Por Isabel Campo

Cuando supe de la existencia de metodologías ágiles como SCRUM me surgió una pregunta de forma inmediata: ¿qué podría hacerse para hacer confluir estas metodologías con la facilitación? Surgió porque me parecía que juntas podrían conformar un marco de acción muy potente. Tengamos en cuenta que estas metodologías nacen para favorecer el trabajo de equipos altamente productivos, multidisciplinares y con la colaboración de todas las personas del equipo. Y surgen como una adaptación a las demandas y necesidades del mercado tecnológico del momento en el que surgieron, en los que se debía de trabajar más rápido y de forma más eficiente, poniendo en el centro sobre todo a quien hacía el encargo del trabajo.

El origen de las cosas es algo que ayuda a comprenderlas y, en este caso, conocer para qué nació SCRUM me ayudó a entender su fisionomía como metodología. Quiero remarcar, para entender el origen de mi pregunta, tres palabras clave de lo que acabo de comentar: equipos, multidisciplinares y colaboración. Como facilitadora, la conexión fue rápida: equipos – procesos grupales; multidisciplinares – diversidad; colaboración – propósito y necesidades. A continuación una inesquivable atracción personal hacia dos elementos del llamado Manifiesto Agile: la vigencia del proceso de descubrimiento (“Estamos descubriendo mejores…”) y la apertura hacia lo emergente (“Responder al cambio sobre seguir un plan”). Tras esta conexión casi automática de conceptos y esta atracción, ¡boom!, la pregunta.

A mayores, si entramos en detalle y vemos los principios de la metodología agile nos damos cuenta de cómo responden y atienden a varias necesidades que se plantearon en el nacimiento de estas metodologías. Entre ellos se consideran aspectos que a la facilitación nos atañen directamente.
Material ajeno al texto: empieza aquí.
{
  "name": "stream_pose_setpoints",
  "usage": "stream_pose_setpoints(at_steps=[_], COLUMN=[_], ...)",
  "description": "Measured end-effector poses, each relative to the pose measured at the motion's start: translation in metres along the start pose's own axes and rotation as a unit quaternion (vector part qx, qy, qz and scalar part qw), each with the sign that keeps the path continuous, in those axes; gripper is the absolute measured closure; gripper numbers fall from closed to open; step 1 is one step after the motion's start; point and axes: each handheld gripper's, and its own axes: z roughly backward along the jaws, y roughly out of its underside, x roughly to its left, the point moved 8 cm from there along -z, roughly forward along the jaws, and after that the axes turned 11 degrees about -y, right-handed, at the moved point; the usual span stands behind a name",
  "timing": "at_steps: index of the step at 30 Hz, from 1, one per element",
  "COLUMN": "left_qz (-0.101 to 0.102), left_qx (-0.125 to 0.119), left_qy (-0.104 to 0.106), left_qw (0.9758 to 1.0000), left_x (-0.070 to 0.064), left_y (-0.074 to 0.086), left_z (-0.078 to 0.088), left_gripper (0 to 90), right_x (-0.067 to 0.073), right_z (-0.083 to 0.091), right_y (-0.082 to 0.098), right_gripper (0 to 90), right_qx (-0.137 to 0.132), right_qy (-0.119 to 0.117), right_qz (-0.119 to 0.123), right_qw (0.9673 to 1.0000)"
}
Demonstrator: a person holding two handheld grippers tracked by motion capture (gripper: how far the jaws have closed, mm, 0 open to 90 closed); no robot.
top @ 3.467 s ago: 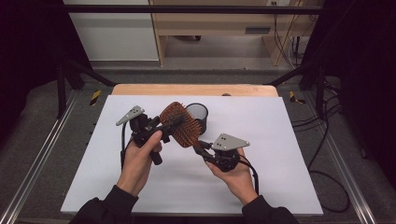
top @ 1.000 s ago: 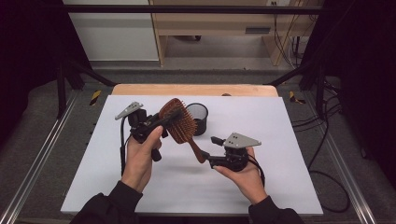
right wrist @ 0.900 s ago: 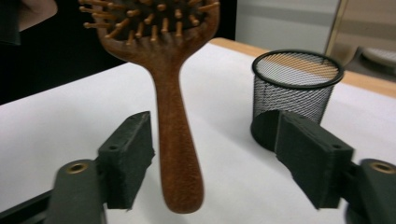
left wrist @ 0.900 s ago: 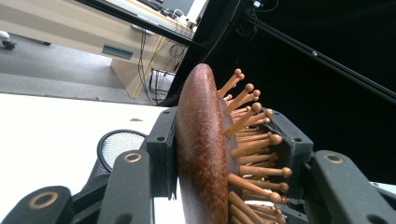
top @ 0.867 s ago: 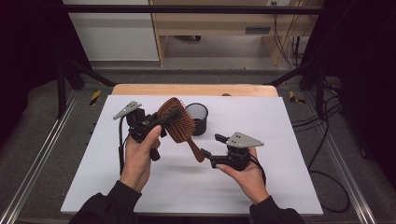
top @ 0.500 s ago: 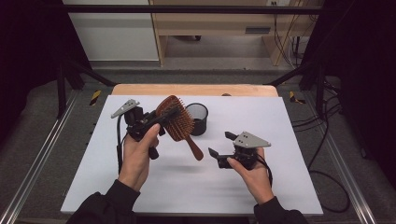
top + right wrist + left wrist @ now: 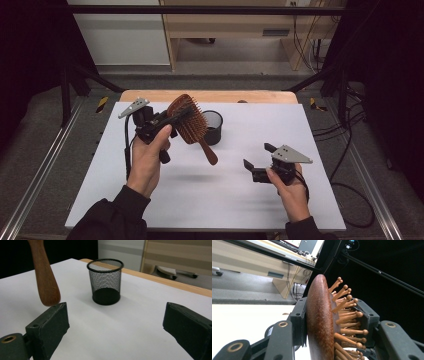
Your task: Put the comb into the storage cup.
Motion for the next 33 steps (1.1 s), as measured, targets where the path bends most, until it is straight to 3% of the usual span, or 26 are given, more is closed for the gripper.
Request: stream_pose_setpoints(at_steps=[9, 16, 27, 33], left_qz=[-0.008, -0.013, -0.02, -0.018], left_qx=[-0.013, -0.02, -0.039, -0.041], left_qy=[0.003, 0.003, -0.01, -0.015], left_qw=[0.9999, 0.9997, 0.999, 0.9989], left_x=[-0.005, -0.005, -0.004, 0.0], left_y=[-0.02, -0.035, -0.061, -0.064], left_z=[-0.005, -0.023, -0.038, -0.044], left_gripper=[51.7, 51.7, 51.7, 51.7], right_x=[-0.017, -0.021, -0.024, -0.024], right_z=[0.029, 0.042, 0.04, 0.039], right_y=[0.013, 0.017, 0.02, 0.02], right_gripper=[4.7, 4.6, 4.4, 4.1], right_qx=[-0.019, -0.033, -0.03, -0.025], right_qy=[0.049, 0.075, 0.076, 0.08], right_qz=[-0.005, -0.009, -0.008, -0.002], right_qw=[0.9986, 0.9966, 0.9967, 0.9965])
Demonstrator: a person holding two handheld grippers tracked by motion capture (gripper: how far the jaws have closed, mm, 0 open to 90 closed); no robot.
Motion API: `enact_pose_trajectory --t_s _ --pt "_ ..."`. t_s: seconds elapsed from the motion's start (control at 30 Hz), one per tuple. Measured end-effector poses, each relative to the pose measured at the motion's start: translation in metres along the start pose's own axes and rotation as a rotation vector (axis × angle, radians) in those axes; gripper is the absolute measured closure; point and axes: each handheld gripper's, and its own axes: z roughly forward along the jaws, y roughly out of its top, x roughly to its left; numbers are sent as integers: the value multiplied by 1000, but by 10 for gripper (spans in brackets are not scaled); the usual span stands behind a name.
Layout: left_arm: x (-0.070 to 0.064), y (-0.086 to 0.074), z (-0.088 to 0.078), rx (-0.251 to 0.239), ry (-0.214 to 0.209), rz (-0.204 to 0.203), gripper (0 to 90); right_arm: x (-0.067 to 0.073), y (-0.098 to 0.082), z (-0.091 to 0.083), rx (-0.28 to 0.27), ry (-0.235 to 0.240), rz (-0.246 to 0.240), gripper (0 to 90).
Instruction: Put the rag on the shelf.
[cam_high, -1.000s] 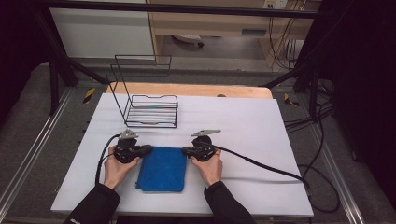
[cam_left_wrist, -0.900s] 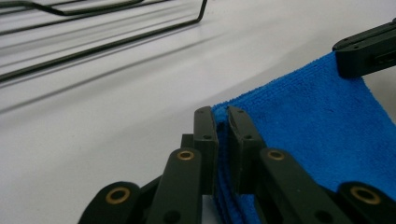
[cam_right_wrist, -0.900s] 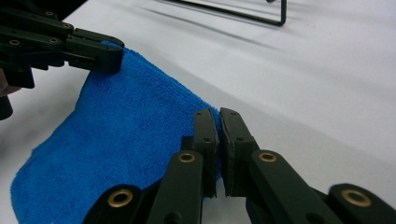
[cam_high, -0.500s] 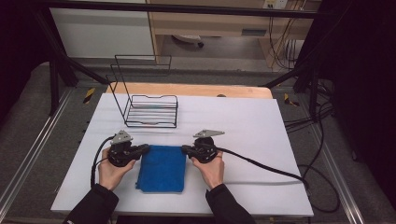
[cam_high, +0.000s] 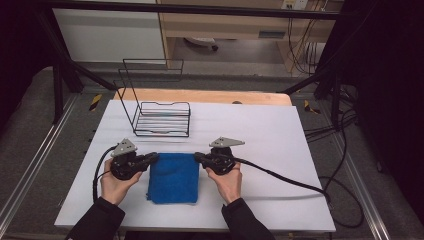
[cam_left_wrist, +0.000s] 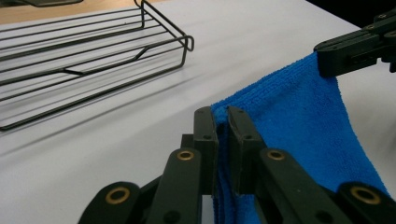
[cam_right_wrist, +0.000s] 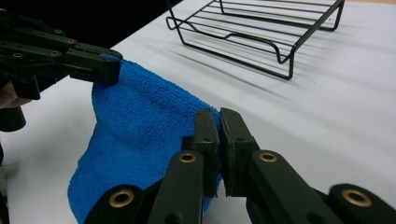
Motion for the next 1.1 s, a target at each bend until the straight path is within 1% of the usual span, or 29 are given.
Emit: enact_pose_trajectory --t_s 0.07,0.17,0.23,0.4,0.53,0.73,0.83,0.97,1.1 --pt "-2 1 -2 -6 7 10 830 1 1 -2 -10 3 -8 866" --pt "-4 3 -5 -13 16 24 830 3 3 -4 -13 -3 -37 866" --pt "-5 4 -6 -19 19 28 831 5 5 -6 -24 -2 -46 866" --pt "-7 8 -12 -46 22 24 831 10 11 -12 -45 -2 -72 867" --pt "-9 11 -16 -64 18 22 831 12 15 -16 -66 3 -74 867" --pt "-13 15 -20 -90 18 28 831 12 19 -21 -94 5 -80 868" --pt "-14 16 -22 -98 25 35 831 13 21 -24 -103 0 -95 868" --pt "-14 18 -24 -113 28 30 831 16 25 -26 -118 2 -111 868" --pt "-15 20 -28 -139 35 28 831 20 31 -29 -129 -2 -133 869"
Buen ejemplo de ello son la satisfacción del cliente en cuanto a cubrir sus necesidades; la bienvenida y apertura a los nuevos requisitos en cuanto a estar abiertos a lo emergente; la sostenibilidad de los proyectos, en cuanto a la eficiencia de lo que se hace; el no hacer por hacer, sino con un propósito mayor que el de la primera necesidad; el trabajo cercano, en cuanto al papel del rol de liderazgo; la conversación cara a cara en cuanto a la eficacia de la comunicación; la motivación y la confianza en cuanto a la confianza y la colaboración; la autogestión de los equipos en cuanto al empoderamiento y la autonomía grupal; y la adaptación a las circunstancias cambiantes en relación a la gestión del cambio.
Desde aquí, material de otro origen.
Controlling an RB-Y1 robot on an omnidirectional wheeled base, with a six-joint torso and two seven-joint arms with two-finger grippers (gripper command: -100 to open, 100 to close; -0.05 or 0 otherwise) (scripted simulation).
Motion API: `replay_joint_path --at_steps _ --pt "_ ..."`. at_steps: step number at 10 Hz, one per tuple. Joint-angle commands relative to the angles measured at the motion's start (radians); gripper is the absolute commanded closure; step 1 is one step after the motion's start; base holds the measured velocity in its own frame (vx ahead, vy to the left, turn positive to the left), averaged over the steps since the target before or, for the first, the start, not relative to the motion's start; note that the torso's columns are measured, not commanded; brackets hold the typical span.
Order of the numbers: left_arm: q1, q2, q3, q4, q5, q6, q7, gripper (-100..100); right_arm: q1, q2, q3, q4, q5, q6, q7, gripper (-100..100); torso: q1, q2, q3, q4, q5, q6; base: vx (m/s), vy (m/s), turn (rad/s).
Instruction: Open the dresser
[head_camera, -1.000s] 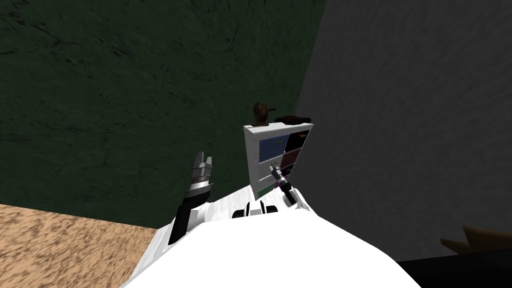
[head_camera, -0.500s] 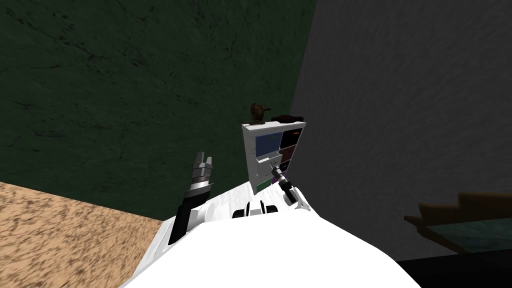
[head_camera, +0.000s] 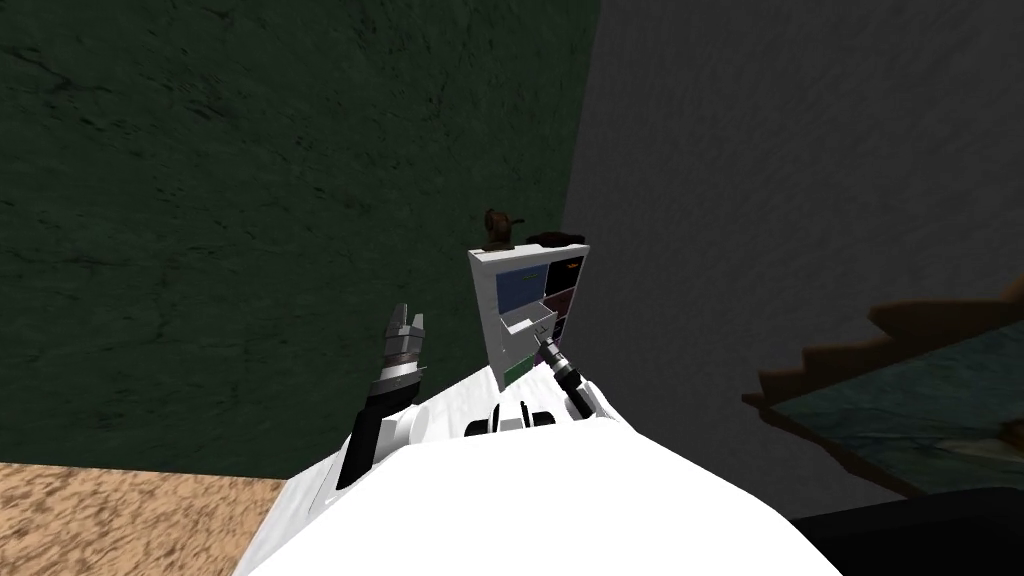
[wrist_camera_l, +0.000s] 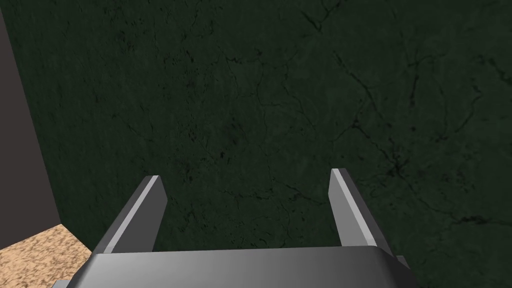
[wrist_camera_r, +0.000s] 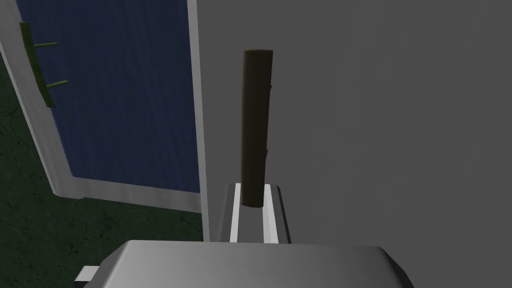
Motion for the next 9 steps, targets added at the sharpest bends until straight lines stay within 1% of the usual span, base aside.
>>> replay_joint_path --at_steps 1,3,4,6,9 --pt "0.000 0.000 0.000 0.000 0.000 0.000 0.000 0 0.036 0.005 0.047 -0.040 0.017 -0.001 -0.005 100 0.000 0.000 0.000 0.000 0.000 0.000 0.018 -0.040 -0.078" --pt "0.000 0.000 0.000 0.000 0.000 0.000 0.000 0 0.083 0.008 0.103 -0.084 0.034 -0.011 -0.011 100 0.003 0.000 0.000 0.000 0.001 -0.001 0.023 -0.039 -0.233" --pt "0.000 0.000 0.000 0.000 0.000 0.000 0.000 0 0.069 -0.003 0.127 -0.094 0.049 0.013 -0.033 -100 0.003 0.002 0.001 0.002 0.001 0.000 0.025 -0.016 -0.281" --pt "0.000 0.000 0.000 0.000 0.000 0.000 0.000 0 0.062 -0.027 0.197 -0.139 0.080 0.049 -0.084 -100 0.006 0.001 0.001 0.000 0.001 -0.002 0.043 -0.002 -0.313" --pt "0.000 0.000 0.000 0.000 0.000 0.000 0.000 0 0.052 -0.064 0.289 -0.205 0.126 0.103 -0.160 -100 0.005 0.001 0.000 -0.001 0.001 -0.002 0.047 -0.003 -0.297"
Como facilitadora me pareció fascinante que una metodología, aplicada a entornos de desarrollo de software, desarrollada en los años 90 y tan enfocada al entregable final, tuviera en consideración todos estos aspectos. Y me pareció también fascinante el abanico de escenarios que podrían darse en la aplicación de estas metodologías si se tuvieran en cuenta además las necesidades de las personas del equipo, las diferencias de estatus entre los miembros del equipo, el uso del poder e influencia ejercido por el “máster”, la gestión emocional durante el proceso productivo, el cuidado de la comunicación interna, o la gestión de las tensiones y polaridades grupales generadas por el desacuerdo dentro del grupo.

Así, nuevas cuestiones a modo ensoñación: ¿no sería fascinante ver una evolución de estas metodologías que además de ágiles las convirtiera en altamente conscientes?, ¿no sería fascinante que pudieran fusionarse los currículums formativos para ser “máster” del agile y facilitador a la vez?